**WHAT IS EXPECTED:** Repeat the entire listing exactly. Omit all pictures.
◇ ◇ ◇
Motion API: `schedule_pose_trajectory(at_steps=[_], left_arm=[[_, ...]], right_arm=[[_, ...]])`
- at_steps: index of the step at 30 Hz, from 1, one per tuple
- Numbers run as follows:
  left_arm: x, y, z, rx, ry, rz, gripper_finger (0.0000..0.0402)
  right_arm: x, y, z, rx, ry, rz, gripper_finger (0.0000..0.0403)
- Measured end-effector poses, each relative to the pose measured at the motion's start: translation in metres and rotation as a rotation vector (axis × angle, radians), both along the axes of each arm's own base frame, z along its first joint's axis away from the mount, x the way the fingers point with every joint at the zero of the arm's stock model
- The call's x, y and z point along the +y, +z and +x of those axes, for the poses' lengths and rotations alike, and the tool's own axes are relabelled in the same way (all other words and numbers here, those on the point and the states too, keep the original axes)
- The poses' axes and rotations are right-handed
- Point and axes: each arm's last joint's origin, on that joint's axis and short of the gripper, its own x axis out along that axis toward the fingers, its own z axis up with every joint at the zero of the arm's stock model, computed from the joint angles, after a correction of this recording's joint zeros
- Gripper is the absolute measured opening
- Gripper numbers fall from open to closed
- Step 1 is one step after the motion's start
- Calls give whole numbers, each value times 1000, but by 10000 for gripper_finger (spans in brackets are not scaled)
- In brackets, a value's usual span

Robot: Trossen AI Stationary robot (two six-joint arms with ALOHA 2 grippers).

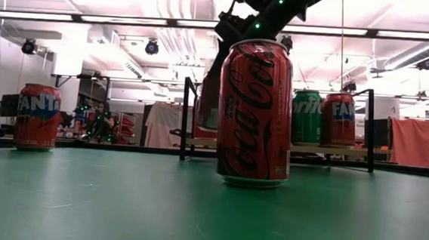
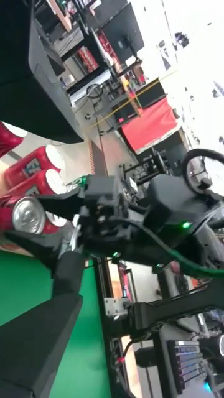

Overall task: Place canned beverage on shelf
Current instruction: Put the red-black soda can on the shelf aligned with the other red-black soda can

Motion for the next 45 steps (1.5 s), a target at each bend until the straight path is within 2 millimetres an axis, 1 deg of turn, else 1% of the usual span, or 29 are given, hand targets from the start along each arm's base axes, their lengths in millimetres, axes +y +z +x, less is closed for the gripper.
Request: schedule_pose_trajectory(at_steps=[6, 11, 19, 32, 36, 45], left_arm=[[2, 1, -1, 2, 7, 12, 398], [1, -1, 1, 19, 9, 21, 398], [1, -1, 1, 11, 10, 22, 398], [1, 1, 1, -6, 10, 21, 398], [1, 3, 1, -35, 10, 12, 398], [1, 5, 1, -53, 10, 6, 398]], right_arm=[[-4, -5, 8, 12, 5, -4, 274], [-10, -7, 10, 16, -21, 5, 274], [-19, -10, 8, 32, -57, 25, 278], [-20, -10, 8, 31, -51, 18, 280], [-20, -10, 8, 32, -51, 17, 282], [-20, -10, 8, 31, -51, 14, 323]])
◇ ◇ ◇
**PROBLEM SOLUTION:**
Motion API: `schedule_pose_trajectory(at_steps=[_], left_arm=[[_, ...]], right_arm=[[_, ...]])`
- at_steps: index of the step at 30 Hz, from 1, one per tuple
- Numbers run as follows:
  left_arm: x, y, z, rx, ry, rz, gripper_finger (0.0000..0.0402)
  right_arm: x, y, z, rx, ry, rz, gripper_finger (0.0000..0.0403)
- Measured end-effector poses, each relative to the pose measured at the motion's start: translation in metres and rotation as a rotation vector (axis × angle, radians), both along the axes of each arm's own base frame, z along its first joint's axis away from the mount, x the way the fingers point with every joint at the zero of the arm's stock model
- The call's x, y and z point along the +y, +z and +x of those axes, for the poses' lengths and rotations alike, and the tool's own axes are relabelled in the same way (all other words and numbers here, those on the point and the states too, keep the original axes)
- The poses' axes and rotations are right-handed
- Point and axes: each arm's last joint's origin, on that joint's axis and short of the gripper, its own x axis out along that axis toward the fingers, its own z axis up with every joint at the zero of the arm's stock model, computed from the joint angles, after a correction of this recording's joint zeros
- Gripper is the absolute measured opening
- Gripper numbers fall from open to closed
- Step 1 is one step after the motion's start
- Calls give whole numbers, each value times 1000, but by 10000 for gripper_finger (spans in brackets are not scaled)
- In brackets, a value's usual span

Robot: Trossen AI Stationary robot (two six-joint arms with ALOHA 2 grippers).


Overall task: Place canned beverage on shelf
Current instruction: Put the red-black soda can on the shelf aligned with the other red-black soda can

Motion for the next 45 steps (1.5 s), a target at each bend until the straight path is within 2 millimetres an axis, 1 deg of turn, else 1% of the usual span, or 29 are given, hand targets from the start along each arm's base axes, their lengths in millimetres, axes +y +z +x, less is closed for the gripper.
Request: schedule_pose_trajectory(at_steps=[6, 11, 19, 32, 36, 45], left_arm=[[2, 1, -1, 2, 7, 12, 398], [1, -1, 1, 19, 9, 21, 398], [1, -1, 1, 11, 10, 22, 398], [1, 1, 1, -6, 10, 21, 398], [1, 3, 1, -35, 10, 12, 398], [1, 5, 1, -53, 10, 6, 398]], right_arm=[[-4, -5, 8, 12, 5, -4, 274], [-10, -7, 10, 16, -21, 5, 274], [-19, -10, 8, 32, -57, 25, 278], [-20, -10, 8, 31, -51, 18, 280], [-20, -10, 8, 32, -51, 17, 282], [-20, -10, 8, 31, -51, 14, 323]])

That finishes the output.